The poor performance in Science and Math has been a growing concern in Education along with a National fear that we will not be able to maintain our technological leadership and innovation. It may be a 19th Century educational philosophy that is at fault. I suggest that children are having more and more problems with science and math, because scientists and mathematicians are using tools that are denied the students. We expect students to understand concepts with paper and pencil that mathematicians and scientists used a computer to discover. An examination of what we call mathematics disability indicates it can be traced to an abiding problem in one branch of Mathematics -- Arithmetic. Children who cannot master their tables, multiplication, long division, etc. are held back from advanced mathematics. Given the widespread use of calculators in the workplace, an insistence on rote calculations is not a realistic preparation for the workplace. I would like to suggest a program based a three-pronged approach to the teaching of mathematics: Intensive experience with approximations, extensive use of electronic calculators and computers, and the availability of mathematical tables for those who wish to use them. In the case of uneven development in these three areas, the child will be allowed to progress differentially so that difficulty in one prong does not interfere with growth in the other prongs.
Retrieval of Information
Retrieval of Information is the new R in Education for those who must survive in the 21st Century. The ability to locate and retrieve information is an essential skill. In the 19th Century, the goal was to cram as much as possible into memory. In the 21st Century, one goal is to cram as much data as possible into computer memory and still be able to find it. Now, instead of memorizing trivia, a person has more time to convert the data to information and find creative uses for that information. The conclusion of this section is direct and to the point.

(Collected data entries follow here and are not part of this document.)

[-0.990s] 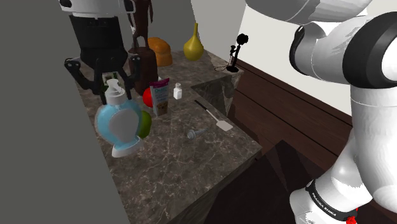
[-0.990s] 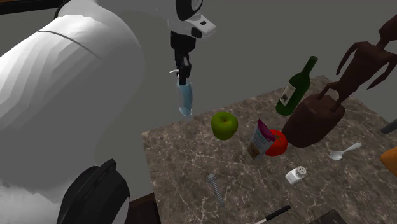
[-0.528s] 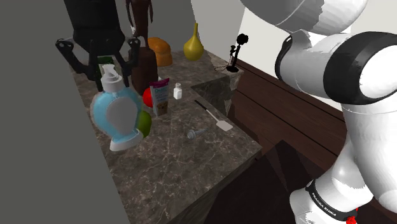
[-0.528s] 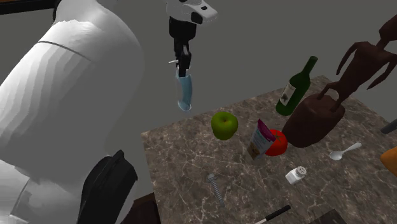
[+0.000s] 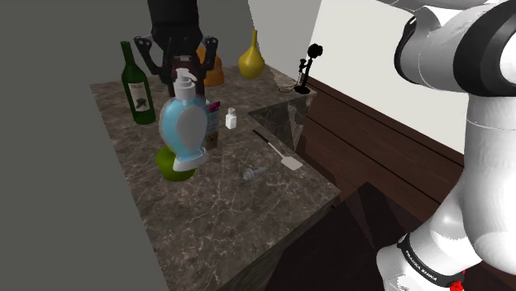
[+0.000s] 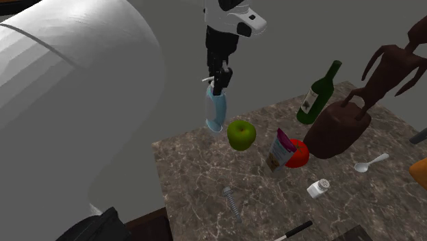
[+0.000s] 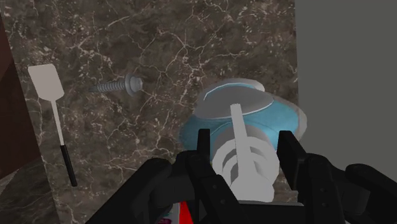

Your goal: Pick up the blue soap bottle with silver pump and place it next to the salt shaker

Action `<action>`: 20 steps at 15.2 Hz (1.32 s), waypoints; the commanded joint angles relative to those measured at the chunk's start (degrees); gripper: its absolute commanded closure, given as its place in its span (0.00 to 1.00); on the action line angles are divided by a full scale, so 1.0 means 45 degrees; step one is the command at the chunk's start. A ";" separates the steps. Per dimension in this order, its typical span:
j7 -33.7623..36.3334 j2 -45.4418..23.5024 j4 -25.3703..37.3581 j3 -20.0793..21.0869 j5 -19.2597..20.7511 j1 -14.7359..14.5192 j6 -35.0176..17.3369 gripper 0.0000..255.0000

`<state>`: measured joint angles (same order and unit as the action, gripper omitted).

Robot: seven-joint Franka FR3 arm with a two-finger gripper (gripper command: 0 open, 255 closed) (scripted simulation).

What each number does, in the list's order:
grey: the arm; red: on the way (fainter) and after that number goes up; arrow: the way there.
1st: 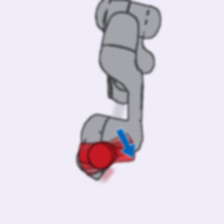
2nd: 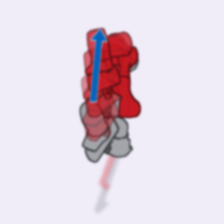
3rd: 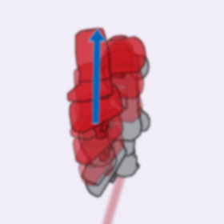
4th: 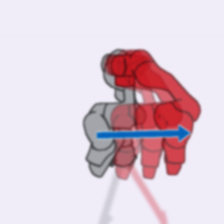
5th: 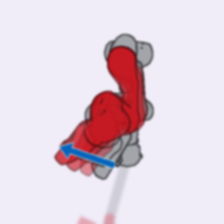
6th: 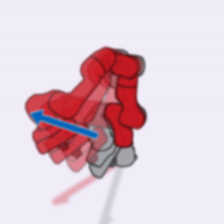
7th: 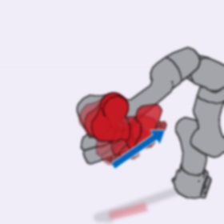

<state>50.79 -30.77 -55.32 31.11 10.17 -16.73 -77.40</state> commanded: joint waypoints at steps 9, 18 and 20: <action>-0.2788 0.1505 -0.2201 -0.0482 -0.0622 0.2846 -0.0659 1.00; -0.5192 0.1214 -0.1585 -0.1169 -0.0481 0.4500 -0.0297 1.00; -0.5704 0.0954 -0.1153 -0.1328 -0.0378 0.4783 -0.0116 1.00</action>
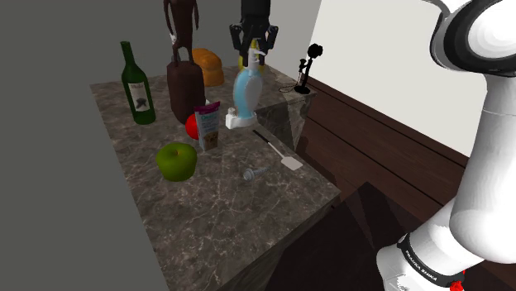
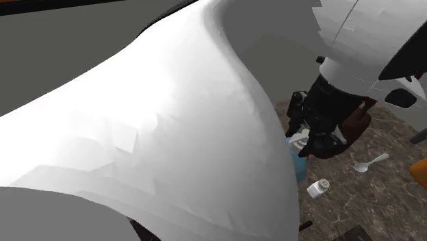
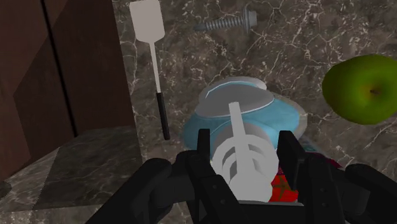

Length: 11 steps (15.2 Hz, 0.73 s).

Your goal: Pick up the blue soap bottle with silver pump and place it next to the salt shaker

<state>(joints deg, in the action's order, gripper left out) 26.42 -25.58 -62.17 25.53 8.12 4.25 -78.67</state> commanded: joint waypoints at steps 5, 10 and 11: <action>-0.1542 -0.1248 0.2118 -0.0497 0.0446 0.0644 0.0873 1.00; -0.1536 -0.0669 0.0275 -0.0451 0.0243 0.1022 -0.0380 1.00; -0.1537 -0.0586 -0.0034 -0.0446 0.0214 0.1079 -0.0605 1.00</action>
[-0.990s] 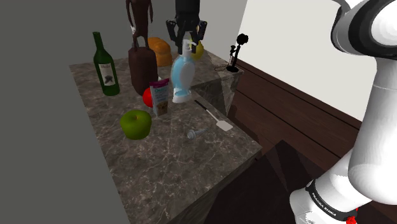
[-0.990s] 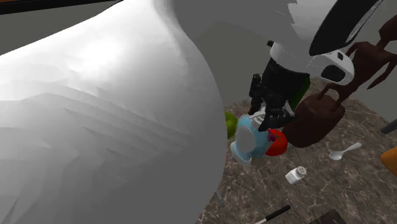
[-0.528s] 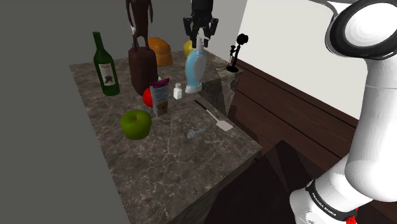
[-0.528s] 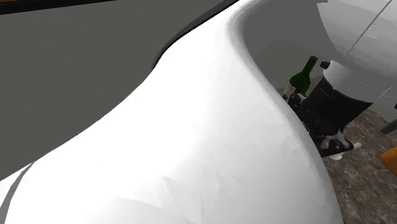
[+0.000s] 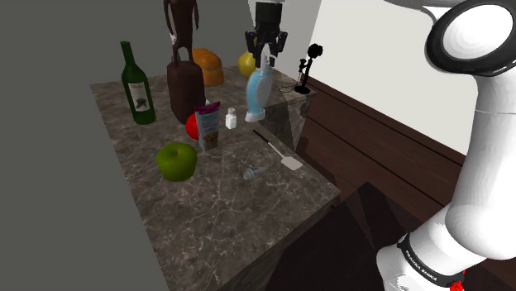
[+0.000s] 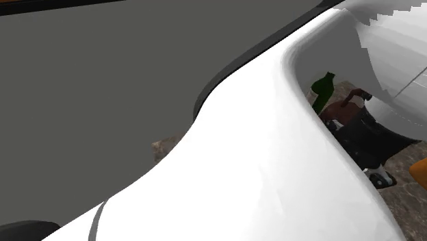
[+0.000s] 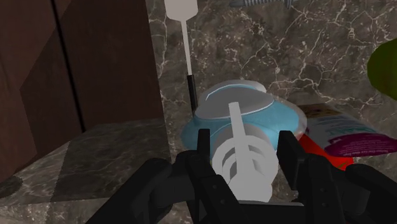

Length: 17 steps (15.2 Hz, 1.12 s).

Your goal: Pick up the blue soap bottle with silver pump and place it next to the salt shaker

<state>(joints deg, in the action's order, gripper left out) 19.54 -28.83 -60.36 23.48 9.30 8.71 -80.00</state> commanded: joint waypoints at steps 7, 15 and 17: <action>-0.0008 0.0510 -0.2248 0.0016 -0.0172 0.0379 -0.1742 1.00; 0.0011 0.0632 -0.3820 -0.0009 -0.0198 0.0566 -0.3182 1.00; 0.0021 0.0624 -0.4153 -0.0019 -0.0190 0.0597 -0.3519 1.00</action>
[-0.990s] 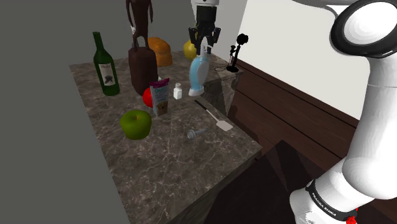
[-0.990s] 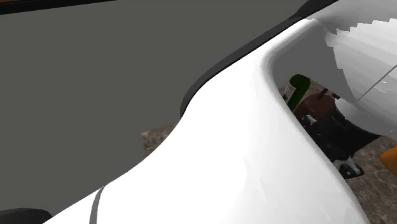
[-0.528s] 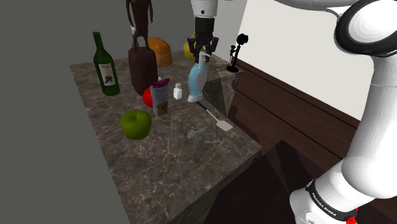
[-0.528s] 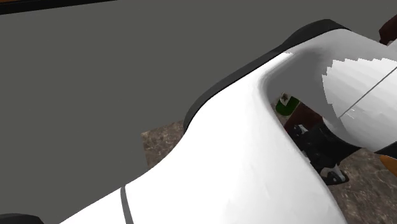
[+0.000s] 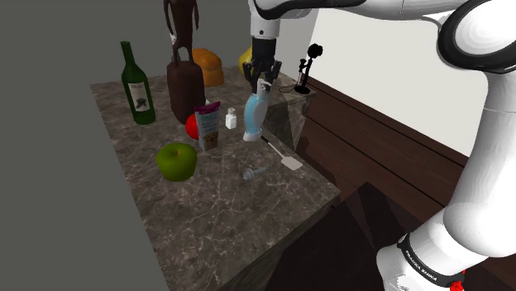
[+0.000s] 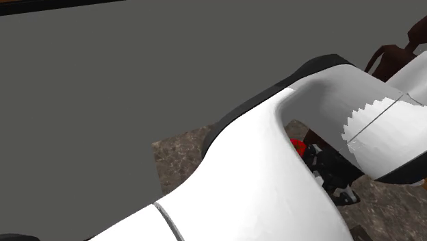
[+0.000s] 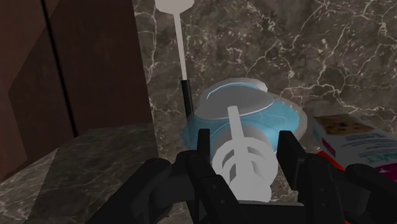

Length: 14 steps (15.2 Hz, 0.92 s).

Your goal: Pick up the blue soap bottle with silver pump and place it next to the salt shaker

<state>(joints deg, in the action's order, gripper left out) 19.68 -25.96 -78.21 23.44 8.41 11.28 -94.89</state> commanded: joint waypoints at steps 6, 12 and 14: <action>0.0030 -0.0120 -0.1076 -0.0052 0.0064 0.0090 -0.1191 1.00; 0.0030 -0.0120 -0.1076 -0.0052 0.0064 0.0090 -0.1191 1.00; 0.0031 -0.0118 -0.1078 -0.0052 0.0064 0.0090 -0.1192 0.00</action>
<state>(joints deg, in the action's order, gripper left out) 19.81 -26.51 -83.06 23.21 8.70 11.68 -100.25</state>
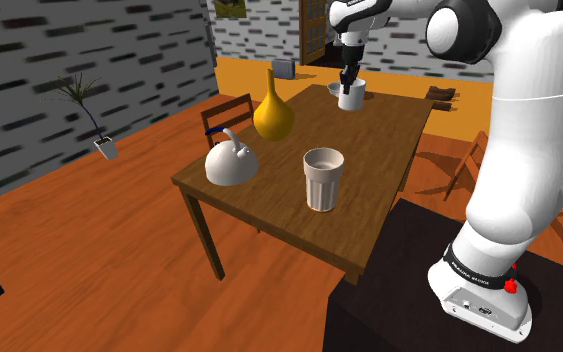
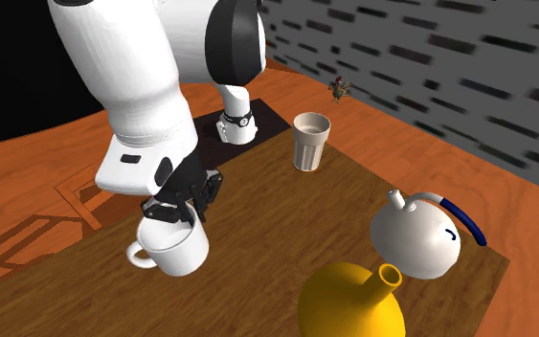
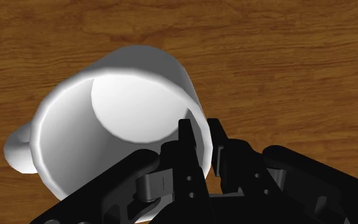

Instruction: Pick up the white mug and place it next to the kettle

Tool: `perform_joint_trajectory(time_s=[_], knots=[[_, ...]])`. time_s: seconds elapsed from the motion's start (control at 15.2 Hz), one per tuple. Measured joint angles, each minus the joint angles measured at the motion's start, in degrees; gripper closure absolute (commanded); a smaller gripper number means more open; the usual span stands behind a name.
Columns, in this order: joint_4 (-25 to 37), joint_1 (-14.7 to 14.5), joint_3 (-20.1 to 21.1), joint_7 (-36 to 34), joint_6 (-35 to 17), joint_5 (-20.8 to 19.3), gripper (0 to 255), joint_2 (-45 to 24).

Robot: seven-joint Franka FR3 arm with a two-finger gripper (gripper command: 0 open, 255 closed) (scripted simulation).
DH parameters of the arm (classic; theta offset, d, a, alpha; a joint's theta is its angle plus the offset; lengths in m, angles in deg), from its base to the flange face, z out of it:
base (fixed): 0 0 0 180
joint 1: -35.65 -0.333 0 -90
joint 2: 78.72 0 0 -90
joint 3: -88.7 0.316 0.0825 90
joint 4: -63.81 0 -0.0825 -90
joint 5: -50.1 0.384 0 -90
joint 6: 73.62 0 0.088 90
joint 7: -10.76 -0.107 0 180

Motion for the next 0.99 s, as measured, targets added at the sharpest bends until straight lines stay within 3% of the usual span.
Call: perform_joint_trajectory(time_s=[0.99], knots=[[13.75, 1.25, -0.26, -0.42, 12.4, 0.3, 255, -1.37]])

Students should be taught to use the tools they will need in the workplace. Students should not be tested! A test is a measure of what a student does not know. (Consider what would be said about a test where no one made an error.) Students should be given projects to complete and training on how to use those tools. Then evaluate the project and not how the student used the tools.
My conception of the basics: Children who have mastered Elementary Education (Fifth Grade) will be able to ftp weather satellite image files to incorporate into a desk top published report with statistical analysis on the World Wide Web comparing weather forecasts, actual weather, and satellite photos.